● **TRY IT**: Set down exactly the lines below, starting at the one that contains "Where can the white marker be found here?" and ending at the one that contains "Where can the yellow", with both of those lines included and nothing else.

Stored items
BEGIN
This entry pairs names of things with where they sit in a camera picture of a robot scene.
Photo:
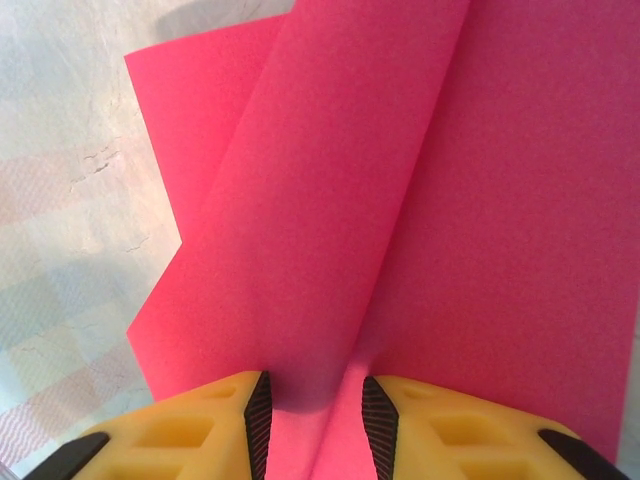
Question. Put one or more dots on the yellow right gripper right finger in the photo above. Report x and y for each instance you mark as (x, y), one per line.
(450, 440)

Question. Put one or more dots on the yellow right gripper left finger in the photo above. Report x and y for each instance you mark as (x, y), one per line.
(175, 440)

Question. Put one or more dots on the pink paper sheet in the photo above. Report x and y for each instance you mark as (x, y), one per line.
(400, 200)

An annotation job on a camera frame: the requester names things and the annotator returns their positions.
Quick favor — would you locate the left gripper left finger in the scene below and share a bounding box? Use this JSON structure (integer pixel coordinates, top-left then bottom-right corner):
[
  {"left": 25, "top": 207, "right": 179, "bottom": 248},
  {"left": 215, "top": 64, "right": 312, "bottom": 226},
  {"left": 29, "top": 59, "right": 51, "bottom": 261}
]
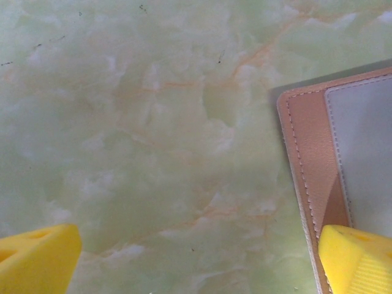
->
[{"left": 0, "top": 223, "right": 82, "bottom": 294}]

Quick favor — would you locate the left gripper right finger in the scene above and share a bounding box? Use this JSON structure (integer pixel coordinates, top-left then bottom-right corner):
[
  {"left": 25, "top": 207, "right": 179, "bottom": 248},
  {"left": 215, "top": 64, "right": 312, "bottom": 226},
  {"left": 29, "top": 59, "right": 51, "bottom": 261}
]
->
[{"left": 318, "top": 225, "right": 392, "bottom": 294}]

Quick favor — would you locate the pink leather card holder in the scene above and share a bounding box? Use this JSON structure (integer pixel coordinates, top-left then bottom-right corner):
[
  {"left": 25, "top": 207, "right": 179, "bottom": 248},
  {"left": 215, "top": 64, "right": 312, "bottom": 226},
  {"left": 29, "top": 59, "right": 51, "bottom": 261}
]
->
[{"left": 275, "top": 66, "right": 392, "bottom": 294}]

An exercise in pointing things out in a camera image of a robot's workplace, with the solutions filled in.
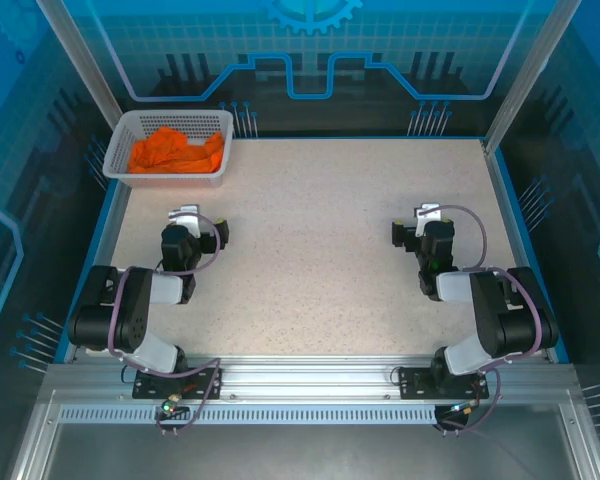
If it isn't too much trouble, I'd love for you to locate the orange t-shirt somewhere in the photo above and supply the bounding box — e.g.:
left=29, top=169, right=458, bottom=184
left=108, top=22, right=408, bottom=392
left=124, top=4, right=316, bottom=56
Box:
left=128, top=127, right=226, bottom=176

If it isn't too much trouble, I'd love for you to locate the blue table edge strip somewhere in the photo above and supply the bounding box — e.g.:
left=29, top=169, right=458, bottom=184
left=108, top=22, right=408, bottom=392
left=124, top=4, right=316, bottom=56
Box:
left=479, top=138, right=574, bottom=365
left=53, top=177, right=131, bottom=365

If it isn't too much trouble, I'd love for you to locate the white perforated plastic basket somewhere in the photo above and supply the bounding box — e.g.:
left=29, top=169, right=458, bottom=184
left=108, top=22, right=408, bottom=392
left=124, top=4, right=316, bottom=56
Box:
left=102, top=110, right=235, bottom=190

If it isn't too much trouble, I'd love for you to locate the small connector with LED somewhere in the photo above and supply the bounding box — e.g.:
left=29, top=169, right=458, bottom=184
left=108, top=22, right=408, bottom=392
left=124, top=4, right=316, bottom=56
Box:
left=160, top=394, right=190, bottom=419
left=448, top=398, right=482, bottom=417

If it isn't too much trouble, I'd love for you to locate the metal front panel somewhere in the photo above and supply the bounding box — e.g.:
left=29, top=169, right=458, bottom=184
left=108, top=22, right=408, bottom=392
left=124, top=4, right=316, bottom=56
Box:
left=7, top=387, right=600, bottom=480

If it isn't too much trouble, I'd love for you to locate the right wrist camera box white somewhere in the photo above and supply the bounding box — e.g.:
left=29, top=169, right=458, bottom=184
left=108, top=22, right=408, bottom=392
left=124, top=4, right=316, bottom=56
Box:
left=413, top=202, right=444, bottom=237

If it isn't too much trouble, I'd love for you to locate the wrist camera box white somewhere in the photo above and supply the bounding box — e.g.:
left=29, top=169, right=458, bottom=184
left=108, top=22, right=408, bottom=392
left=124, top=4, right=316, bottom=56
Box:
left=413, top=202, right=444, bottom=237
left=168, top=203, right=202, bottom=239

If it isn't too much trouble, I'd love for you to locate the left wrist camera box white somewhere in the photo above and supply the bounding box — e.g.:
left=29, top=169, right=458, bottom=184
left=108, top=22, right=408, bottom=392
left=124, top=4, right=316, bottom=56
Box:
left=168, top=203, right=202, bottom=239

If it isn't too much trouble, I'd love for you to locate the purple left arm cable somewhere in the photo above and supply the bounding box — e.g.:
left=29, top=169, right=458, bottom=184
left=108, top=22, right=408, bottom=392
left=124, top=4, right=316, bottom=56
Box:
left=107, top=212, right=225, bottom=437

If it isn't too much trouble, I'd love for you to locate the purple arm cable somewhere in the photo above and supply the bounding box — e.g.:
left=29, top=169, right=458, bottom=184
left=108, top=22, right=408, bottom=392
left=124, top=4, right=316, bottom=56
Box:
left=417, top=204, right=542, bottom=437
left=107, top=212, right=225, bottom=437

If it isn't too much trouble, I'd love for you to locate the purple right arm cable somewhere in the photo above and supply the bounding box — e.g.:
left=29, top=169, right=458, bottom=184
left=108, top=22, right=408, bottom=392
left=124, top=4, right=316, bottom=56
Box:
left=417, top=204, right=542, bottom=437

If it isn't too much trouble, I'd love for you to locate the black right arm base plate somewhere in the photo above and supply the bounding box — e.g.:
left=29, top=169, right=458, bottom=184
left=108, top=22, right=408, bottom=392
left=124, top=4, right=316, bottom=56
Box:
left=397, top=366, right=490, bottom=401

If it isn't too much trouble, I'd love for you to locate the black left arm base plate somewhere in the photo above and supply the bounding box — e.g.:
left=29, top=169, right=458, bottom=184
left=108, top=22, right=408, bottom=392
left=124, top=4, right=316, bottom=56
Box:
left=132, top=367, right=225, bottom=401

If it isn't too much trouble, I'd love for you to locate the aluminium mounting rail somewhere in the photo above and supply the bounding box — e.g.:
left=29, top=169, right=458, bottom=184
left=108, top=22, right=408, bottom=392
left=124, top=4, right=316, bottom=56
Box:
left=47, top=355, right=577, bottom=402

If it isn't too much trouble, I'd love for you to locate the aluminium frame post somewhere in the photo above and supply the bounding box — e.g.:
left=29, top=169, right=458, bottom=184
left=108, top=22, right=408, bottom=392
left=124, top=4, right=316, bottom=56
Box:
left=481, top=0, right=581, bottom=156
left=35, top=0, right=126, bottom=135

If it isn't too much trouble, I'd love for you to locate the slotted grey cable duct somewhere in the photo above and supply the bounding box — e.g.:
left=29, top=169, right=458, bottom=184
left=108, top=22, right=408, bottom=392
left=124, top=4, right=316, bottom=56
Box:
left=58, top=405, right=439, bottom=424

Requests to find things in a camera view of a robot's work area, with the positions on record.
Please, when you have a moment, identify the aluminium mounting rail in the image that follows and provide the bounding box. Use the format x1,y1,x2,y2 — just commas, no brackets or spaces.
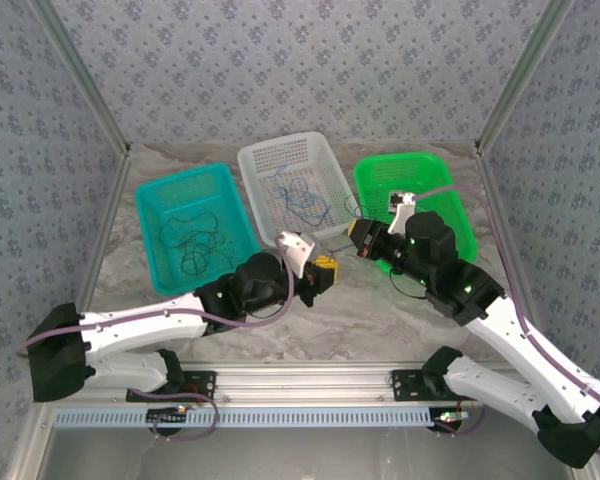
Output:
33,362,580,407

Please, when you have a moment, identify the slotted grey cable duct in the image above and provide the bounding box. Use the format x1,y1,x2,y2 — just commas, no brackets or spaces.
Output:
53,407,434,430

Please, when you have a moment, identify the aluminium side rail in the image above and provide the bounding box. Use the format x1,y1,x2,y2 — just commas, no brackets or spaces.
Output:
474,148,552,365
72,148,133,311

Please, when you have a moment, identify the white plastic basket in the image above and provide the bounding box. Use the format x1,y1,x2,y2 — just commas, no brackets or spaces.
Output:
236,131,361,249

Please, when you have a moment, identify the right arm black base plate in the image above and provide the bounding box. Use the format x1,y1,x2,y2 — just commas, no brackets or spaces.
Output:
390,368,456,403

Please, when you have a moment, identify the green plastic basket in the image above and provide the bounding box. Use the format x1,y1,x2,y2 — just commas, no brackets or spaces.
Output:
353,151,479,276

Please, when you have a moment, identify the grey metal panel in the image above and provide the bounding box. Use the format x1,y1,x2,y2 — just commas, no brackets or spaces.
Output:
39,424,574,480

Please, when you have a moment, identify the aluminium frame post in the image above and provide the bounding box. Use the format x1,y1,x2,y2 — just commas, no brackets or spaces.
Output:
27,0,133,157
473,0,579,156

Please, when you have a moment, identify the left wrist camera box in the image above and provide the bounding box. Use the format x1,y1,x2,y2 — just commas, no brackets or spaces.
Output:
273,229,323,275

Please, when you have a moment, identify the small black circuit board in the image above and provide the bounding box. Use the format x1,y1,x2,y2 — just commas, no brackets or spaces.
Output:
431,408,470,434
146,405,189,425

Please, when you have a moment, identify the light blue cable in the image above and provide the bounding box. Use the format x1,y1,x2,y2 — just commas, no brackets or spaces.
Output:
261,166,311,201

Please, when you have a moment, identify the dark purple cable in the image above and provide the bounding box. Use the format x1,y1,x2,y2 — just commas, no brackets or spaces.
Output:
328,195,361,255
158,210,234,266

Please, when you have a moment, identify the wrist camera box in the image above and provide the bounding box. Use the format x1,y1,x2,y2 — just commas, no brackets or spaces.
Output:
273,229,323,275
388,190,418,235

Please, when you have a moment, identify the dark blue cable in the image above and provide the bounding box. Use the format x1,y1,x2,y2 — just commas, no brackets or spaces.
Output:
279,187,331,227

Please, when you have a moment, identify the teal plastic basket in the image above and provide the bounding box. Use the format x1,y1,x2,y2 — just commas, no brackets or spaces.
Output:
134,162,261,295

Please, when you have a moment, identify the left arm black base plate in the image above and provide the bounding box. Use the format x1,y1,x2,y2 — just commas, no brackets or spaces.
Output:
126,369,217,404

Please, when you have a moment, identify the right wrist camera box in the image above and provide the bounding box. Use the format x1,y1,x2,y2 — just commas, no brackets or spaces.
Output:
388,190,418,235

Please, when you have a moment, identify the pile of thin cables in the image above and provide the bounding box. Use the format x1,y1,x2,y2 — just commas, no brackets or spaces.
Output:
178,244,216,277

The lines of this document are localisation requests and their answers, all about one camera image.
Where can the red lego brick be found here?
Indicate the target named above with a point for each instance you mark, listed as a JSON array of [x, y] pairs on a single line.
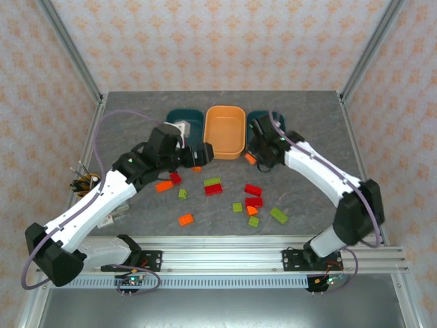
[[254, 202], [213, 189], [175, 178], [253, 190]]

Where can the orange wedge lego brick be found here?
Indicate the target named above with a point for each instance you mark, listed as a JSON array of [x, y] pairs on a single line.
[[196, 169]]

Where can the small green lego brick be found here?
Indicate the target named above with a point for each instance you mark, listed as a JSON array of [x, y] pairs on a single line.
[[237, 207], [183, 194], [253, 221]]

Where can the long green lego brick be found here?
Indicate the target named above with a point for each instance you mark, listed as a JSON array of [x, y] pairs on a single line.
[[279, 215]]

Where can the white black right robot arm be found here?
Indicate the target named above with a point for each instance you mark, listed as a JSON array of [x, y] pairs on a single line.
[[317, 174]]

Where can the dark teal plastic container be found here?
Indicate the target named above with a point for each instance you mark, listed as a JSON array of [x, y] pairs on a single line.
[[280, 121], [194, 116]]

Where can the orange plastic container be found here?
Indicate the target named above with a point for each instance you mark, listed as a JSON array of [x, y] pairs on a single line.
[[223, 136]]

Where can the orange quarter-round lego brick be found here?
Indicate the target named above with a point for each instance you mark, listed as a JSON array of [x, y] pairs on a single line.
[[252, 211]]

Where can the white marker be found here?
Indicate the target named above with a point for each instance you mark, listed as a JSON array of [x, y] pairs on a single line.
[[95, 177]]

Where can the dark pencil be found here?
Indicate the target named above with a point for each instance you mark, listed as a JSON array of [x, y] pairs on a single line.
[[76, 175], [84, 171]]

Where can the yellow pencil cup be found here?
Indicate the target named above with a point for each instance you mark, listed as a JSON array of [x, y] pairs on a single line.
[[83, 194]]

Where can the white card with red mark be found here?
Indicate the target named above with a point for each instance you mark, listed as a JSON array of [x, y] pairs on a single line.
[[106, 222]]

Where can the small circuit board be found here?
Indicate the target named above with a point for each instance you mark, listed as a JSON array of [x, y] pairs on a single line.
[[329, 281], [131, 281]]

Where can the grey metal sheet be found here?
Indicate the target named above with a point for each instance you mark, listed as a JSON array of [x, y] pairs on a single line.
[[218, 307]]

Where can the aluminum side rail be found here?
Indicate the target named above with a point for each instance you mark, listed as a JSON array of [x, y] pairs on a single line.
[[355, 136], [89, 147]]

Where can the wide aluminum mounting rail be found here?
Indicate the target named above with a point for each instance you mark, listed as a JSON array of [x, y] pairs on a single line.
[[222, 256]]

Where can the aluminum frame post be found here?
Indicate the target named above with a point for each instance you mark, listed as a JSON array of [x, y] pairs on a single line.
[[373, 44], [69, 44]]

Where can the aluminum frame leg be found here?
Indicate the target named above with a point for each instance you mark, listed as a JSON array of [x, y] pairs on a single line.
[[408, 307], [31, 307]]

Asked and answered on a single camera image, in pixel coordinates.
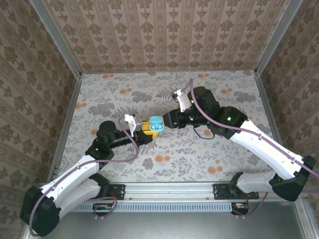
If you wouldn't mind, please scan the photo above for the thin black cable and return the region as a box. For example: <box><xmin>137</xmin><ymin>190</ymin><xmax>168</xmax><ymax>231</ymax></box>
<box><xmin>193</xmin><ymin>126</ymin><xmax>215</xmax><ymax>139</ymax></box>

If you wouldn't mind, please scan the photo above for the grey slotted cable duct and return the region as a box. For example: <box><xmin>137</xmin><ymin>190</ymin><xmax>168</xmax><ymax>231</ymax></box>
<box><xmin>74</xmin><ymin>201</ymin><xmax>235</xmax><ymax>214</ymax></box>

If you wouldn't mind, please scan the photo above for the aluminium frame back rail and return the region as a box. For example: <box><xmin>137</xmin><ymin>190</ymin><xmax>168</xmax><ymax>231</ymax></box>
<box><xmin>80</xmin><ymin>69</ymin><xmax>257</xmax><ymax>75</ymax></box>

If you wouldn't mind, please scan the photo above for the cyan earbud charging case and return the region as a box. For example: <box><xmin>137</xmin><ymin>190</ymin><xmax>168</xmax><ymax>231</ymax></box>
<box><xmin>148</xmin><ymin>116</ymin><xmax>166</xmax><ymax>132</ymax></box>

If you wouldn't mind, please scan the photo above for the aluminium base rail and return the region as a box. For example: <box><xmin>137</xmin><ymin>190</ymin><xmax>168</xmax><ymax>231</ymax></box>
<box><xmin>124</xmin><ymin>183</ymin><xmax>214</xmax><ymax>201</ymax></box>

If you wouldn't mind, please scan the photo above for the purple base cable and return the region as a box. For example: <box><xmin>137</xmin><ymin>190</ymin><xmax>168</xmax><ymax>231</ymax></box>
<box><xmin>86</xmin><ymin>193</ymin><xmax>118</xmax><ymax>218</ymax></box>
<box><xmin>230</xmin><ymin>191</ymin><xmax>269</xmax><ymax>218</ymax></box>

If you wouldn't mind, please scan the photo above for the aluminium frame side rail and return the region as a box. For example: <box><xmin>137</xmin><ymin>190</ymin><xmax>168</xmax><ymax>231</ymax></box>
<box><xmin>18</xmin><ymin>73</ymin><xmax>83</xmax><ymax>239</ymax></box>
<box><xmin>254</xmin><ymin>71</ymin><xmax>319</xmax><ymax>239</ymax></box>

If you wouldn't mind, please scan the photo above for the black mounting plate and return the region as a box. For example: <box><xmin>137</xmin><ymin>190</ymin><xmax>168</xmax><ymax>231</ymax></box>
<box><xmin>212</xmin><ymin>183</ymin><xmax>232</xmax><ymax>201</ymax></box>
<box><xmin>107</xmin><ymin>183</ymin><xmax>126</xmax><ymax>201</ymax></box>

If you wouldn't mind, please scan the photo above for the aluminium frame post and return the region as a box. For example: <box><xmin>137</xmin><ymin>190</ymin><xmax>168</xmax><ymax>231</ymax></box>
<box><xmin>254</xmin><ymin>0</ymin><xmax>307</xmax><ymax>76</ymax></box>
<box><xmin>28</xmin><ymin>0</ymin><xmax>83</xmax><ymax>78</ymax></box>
END
● **SOLUTION**:
Where can the white marker be found here?
Indicate the target named above with a point for each instance you mark, listed as a JSON array of [x, y] pairs on a single line.
[[95, 177]]

Where can the dark pencil be found here?
Indicate the target named above with a point for each instance you mark, listed as a JSON array of [x, y] pairs on a single line.
[[76, 175], [84, 171]]

Where can the yellow pencil cup be found here?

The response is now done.